# Employee Attrition Prediction

## 1. Introduction
This notebook analyzes the IBM HR Analytics dataset to predict employee attrition. The project involves loading and cleaning the data, performing exploratory data analysis to understand the key drivers of attrition, and building a classification model to predict whether an employee will leave the company.

## 2. Data Loading and Initial Exploration

In [None]:
import pandas as pd
import numpy as np
import matplotlib.pyplot as plt
import seaborn as sns

# Load the dataset
df = pd.read_csv('employee_attrition.csv')

# Display the first few rows
df.head()

In [None]:
# Get a summary of the dataframe
df.info()

## 3. Data Cleaning and Preprocessing

In [None]:
# Check for missing values
df.isnull().sum().sum()

# Convert categorical features to numerical
from sklearn.preprocessing import LabelEncoder
for column in df.columns:
    if df[column].dtype == 'object':
        le = LabelEncoder()
        df[column] = le.fit_transform(df[column])

df.head()

## 4. Exploratory Data Analysis (EDA)

In [None]:
# Attrition distribution
sns.countplot(x='Attrition', data=df)
plt.title('Distribution of Employee Attrition')
plt.show()

In [None]:
# Correlation matrix
plt.figure(figsize=(20, 18))
correlation_matrix = df.corr()
sns.heatmap(correlation_matrix, annot=False, cmap='coolwarm')
plt.title('Correlation Matrix')
plt.show()

## 5. Model Building and Training

In [None]:
from sklearn.model_selection import train_test_split
from sklearn.ensemble import RandomForestClassifier
from sklearn.metrics import accuracy_score, classification_report, confusion_matrix

# Define features and target
X = df.drop('Attrition', axis=1)
y = df['Attrition']

# Split the data
X_train, X_test, y_train, y_test = train_test_split(X, y, test_size=0.2, random_state=42, stratify=y)
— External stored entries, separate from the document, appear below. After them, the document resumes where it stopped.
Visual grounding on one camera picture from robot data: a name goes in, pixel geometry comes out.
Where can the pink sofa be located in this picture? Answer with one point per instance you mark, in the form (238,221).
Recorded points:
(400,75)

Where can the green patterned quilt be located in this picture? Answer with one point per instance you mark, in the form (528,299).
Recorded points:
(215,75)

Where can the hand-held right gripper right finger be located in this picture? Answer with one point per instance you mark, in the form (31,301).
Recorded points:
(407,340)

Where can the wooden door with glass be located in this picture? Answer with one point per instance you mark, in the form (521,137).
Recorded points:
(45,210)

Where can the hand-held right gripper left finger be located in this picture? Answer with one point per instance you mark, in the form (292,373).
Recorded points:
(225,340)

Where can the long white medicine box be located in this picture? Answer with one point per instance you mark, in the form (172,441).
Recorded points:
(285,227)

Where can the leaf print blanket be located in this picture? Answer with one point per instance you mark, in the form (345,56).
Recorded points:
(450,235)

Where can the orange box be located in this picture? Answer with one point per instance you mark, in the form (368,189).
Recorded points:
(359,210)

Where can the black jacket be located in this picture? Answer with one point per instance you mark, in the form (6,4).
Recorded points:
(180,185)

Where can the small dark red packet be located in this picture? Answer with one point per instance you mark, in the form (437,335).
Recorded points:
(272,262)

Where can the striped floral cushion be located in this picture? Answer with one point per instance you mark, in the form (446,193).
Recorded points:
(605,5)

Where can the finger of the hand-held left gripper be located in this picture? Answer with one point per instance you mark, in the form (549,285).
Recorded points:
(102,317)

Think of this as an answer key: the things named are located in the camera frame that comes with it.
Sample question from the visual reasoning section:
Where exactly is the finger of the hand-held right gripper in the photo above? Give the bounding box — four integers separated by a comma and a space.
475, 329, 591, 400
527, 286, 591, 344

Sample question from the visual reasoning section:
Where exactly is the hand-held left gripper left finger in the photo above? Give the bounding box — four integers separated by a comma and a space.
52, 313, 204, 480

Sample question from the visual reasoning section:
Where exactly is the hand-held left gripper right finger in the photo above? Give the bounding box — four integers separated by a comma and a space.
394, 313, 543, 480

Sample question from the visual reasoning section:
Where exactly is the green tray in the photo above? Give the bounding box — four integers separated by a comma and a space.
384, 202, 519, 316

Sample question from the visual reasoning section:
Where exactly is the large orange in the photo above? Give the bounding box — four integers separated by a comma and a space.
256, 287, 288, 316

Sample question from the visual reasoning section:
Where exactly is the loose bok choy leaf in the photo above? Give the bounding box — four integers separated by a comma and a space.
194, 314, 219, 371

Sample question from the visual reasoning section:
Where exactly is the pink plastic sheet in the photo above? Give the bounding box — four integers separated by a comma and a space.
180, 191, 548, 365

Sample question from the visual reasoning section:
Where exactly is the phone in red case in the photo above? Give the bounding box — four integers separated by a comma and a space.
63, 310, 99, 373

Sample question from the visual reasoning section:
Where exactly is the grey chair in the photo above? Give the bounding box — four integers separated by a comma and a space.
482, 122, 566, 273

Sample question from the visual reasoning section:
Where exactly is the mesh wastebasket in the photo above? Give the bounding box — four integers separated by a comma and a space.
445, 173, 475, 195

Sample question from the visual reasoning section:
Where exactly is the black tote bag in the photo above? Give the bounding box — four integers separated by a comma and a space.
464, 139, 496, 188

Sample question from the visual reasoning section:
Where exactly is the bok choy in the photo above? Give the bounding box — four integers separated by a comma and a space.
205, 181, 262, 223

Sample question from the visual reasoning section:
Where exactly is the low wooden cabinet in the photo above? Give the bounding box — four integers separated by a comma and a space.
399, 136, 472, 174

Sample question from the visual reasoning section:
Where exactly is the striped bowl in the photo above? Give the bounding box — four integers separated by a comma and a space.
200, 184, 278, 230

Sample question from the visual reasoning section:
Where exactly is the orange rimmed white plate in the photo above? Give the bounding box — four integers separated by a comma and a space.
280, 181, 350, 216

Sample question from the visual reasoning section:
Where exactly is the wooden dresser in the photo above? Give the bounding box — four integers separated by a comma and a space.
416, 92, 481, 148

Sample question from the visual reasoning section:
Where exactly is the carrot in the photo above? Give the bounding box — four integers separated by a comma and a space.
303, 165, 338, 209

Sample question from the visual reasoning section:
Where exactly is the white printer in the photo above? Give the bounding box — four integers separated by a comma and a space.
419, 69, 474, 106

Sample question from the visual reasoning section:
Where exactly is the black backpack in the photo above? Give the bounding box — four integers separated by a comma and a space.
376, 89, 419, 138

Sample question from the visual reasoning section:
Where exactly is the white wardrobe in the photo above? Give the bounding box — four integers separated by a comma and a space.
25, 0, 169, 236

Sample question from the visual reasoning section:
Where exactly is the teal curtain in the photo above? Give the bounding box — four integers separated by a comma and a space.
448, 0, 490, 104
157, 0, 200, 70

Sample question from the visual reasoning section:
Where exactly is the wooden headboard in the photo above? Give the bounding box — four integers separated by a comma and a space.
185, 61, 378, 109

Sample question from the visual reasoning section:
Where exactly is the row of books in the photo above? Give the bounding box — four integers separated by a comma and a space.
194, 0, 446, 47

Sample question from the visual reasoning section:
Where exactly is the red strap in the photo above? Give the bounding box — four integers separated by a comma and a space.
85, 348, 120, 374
# Train a Random Forest Classifier
model = RandomForestClassifier(n_estimators=100, random_state=42)
model.fit(X_train, y_train)

## 6. Model Evaluation

In [None]:
# Make predictions
y_pred = model.predict(X_test)

# Evaluate the model
accuracy = accuracy_score(y_test, y_pred)
print(f'Accuracy: {accuracy:.2f}')
print('\nClassification Report:')
print(classification_report(y_test, y_pred))
print('\nConfusion Matrix:')
sns.heatmap(confusion_matrix(y_test, y_pred), annot=True, fmt='g')
plt.show()

## 7. Conclusion
The Random Forest model performs well in predicting employee attrition, with a high accuracy. The classification report shows that the model is particularly good at identifying employees who will not churn, but less so for those who will. This is expected given the imbalanced nature of the dataset. Further improvements could be made by using more advanced techniques to handle class imbalance, such as SMOTE.